Средневековые европейские авторы во многом унаследовали от античных писателей представления о «варварах Севера» и «восточном деспотизме». Те атрибуты, которыми античные мыслители наделяли «варварский Север», на Западе были перенесены сначала на Восток, а затем и на Московскую Русь, ставшую преемницей Восточной Римской империи после падения Константинополя. В результате Россия постепенно начинает восприниматься как враждебная восточная, даже азиатская страна со всем набором стереотипных западных представлений о Востоке.

Как читатель мог видеть, изначально раскола между Русью и Западом не было. Однако принятие Русью христианства по греческому обряду, разделение церквей, ордынское нашествие и владычество существенно изменили взгляд европейцев на Русь. Ренессансные путешественники, оказавшиеся в нашей стране в XV–XVI веках, далеко не всегда видели черты восточной деспотии в Московской Руси, и поначалу интереса было не меньше, чем презрения и высокомерия. Однако после того, как не удалось склонить Московское царство к принятию католической унии и совместно действовать против турок, взгляд на московитов как на Других сменяется взглядом на них как на Чужих. Именно тогда на Западе формируется концепт «учитель — ученик», колониальная оптика (совпадающая по времени с эпохой Великих географических открытий) и основные идеологемы образа России, сформулированные на страницах «Записок о Московии» Сигизмунда Герберштейна.
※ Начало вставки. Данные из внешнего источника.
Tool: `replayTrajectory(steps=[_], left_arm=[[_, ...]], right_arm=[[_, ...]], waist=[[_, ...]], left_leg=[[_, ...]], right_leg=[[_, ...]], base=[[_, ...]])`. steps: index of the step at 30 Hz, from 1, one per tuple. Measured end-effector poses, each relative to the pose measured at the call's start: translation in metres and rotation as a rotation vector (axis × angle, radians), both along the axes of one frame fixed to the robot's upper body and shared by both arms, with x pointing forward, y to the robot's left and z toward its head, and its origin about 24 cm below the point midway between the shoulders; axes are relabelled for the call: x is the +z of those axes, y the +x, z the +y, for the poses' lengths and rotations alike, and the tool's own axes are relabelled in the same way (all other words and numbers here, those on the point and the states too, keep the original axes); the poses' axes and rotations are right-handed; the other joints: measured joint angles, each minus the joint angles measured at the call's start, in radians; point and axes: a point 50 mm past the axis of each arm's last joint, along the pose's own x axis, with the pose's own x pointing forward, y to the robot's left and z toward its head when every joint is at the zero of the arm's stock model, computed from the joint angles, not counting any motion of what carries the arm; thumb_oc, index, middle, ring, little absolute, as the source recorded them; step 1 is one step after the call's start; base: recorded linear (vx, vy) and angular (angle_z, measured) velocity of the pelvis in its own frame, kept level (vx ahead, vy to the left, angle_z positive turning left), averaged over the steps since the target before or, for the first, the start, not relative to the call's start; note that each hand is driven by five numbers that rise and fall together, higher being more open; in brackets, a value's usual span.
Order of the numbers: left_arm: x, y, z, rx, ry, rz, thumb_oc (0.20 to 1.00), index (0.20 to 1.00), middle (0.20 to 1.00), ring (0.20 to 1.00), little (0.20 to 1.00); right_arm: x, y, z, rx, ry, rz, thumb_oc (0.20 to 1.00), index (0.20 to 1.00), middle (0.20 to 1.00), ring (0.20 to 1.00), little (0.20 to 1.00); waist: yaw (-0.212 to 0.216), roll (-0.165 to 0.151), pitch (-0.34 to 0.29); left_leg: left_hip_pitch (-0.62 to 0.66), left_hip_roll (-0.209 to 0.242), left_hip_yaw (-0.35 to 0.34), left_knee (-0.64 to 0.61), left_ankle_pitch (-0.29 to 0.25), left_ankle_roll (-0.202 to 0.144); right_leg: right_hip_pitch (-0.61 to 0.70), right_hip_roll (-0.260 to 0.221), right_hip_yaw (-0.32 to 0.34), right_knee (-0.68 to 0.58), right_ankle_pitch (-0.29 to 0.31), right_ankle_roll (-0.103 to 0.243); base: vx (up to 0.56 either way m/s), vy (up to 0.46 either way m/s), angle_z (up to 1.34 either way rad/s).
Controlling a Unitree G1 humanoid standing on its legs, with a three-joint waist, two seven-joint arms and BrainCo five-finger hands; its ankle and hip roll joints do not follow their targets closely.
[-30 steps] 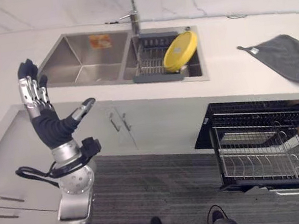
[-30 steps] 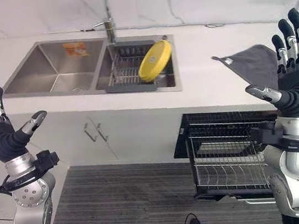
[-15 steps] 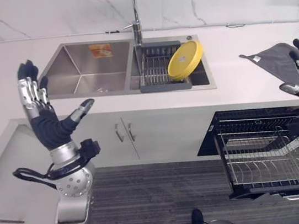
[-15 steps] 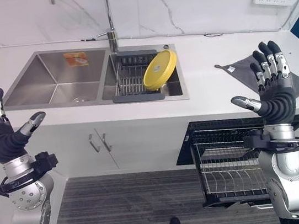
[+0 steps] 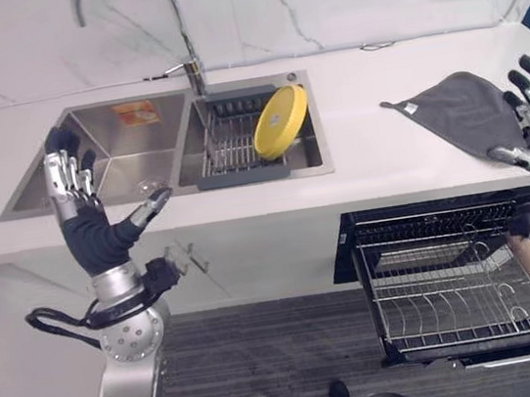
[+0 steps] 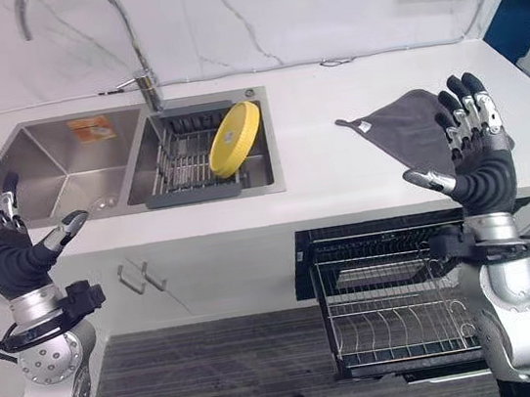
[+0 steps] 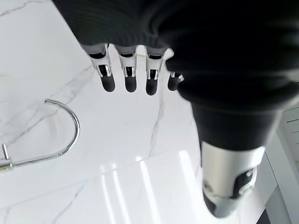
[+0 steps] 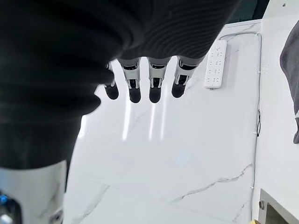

Провал своих дипломатических миссий он объяснил именно негативными свойствами самого русского народа. Ливонская война стала первым масштабным конфликтом России и Запада и ещё больше закрепила эти стереотипы.

Если далёкая Московия представлялась европейцам варварским отсталым захолустьем (хотя и с богатыми природными ресурсами), то всё изменилось в эпоху Петра Великого, когда они вдруг увидели рядом с собой мощную и активно развивавшуюся державу. Именно тогда, в эпоху Просвещения, в Европе формируется двойственный взгляд на Россию и появляются концепты «русского миража» и «русской угрозы», предопределившие восприятие нашей страны и в последующие столетия. Что важно, просветители в очередной раз заново открывали для себя Россию, при этом создавали сочинения, совершенно аналогичные тем, что были написаны иностранцами о Московском царстве, поэтому описания Московии Вольтером мало отличаются от её описаний Герберштейном.

Историю России как современного государства европейские авторы, как бы они к ней ни относились, отныне однозначно начинали с Петра Великого. С петровских преобразований в сознании европейцев прочно укрепляется идея о том, что Россия — это империя, неизменно стремящаяся к экспансии и мировому господству, и эта мысль станет основополагающей в подложном «Завещании Петра Великого», одной из самых известных русофобских фальшивок.

Французская революция окончательно рассеяла «русский мираж», и европейцы вновь оказались во власти представлений о «русской угрозе». Лишь в момент совместной борьбы против Наполеона Бонапарта, когда общая опасность вынуждала к солидарным действиям, тема «русской угрозы» отошла на второй план. Более того, на короткий момент европейцев охватила настоящая волна «александромании», однако мода на всё русское быстро прошла, и чем дальше отступал страх перед «маленьким капралом», тем сильнее становился ужас перед могущественной Россией. Причём зачастую это был страх воображаемый, «страх фантазии». Воображаемый страх перед воображаемой Россией, поскольку Россия вовсе не собиралась никого завоёвывать, идти в Индию или на Константинополь, но эти намерения ей постоянно приписывали. Именно в постнаполеоновскую эпоху русофобия складывается как целостная идеология, хотя идеологемы русофобского образа, неприятие чужого мира формируются уже в предыдущие столетия.